中国における餃子は、南方系と北方系に大別することができる。南方系の餃子は、おやつとしての性格が強い。中国南部では、米を主食としている。そのため麺料理(小麦粉料理)は、主食の座を奪うことができず、脇役として発展を遂げた。餃子もまた、点心として飲茶などの際に、おやつとして食べられている。そのため、餃子の具(餡)だけでなく、皮にもさまざまな材料が使用されている。一方、北部では、気候・風土の関係から稲作は困難で、古くから稗(ひえ)・粟(あわ)・高粱(こうりゃん)などの雑穀が主食だった。小麦が伝えられると、雑穀を主食の座から追いやった。

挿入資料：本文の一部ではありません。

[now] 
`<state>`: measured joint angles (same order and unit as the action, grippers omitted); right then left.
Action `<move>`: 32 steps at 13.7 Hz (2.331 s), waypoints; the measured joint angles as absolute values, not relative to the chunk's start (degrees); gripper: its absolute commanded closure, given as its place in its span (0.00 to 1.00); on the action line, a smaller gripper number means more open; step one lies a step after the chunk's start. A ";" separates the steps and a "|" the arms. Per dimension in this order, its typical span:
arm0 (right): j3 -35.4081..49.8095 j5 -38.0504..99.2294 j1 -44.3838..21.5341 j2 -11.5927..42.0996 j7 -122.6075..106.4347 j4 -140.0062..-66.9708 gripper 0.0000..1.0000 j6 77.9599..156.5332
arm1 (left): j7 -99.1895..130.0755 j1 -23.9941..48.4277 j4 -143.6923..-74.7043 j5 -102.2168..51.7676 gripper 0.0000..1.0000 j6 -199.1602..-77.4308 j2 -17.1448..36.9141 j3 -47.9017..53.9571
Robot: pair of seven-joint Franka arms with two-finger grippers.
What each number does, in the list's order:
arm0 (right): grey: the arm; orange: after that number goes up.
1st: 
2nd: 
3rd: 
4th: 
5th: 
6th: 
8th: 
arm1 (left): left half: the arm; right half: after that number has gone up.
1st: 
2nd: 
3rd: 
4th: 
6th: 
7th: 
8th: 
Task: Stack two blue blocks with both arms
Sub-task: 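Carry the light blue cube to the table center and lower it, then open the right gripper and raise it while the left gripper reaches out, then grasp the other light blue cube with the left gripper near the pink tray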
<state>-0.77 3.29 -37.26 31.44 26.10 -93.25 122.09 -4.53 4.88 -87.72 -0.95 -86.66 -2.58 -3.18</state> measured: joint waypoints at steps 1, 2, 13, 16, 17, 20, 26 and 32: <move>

麺料理(小麦粉料理)は、中国北部では主役に躍り出た。麺料理の仲間である餃子もまた、中国北部では、主食であった。そのため、豚肉と白菜を主材料とするオーソドックスな餃子が主流を占めている。
 
日本における餃子は、基本的には中国北部の餃子の系統になる。それは、戦前に日本人が軍人として、あるいは民間人として中国に渡っている先の大多数は中国北部であった。より多くの人の舌に馴染んだのが、「豚肉と白菜を主材料とするオーソドックスな餃子」だったことを考えれば当然だったろう。
 
中国北部の餃子が、日本においては主流になった理由は、しかし、もうひとつ重要な原因がある。それは、戦争直後の食糧危機である。この食糧危機の中にあっては、南方系の餃子に必要な食材を集めることは困難だった。北方系の餃子のようなシンプルな餃子こそがこの時代では主人公になりえたのである。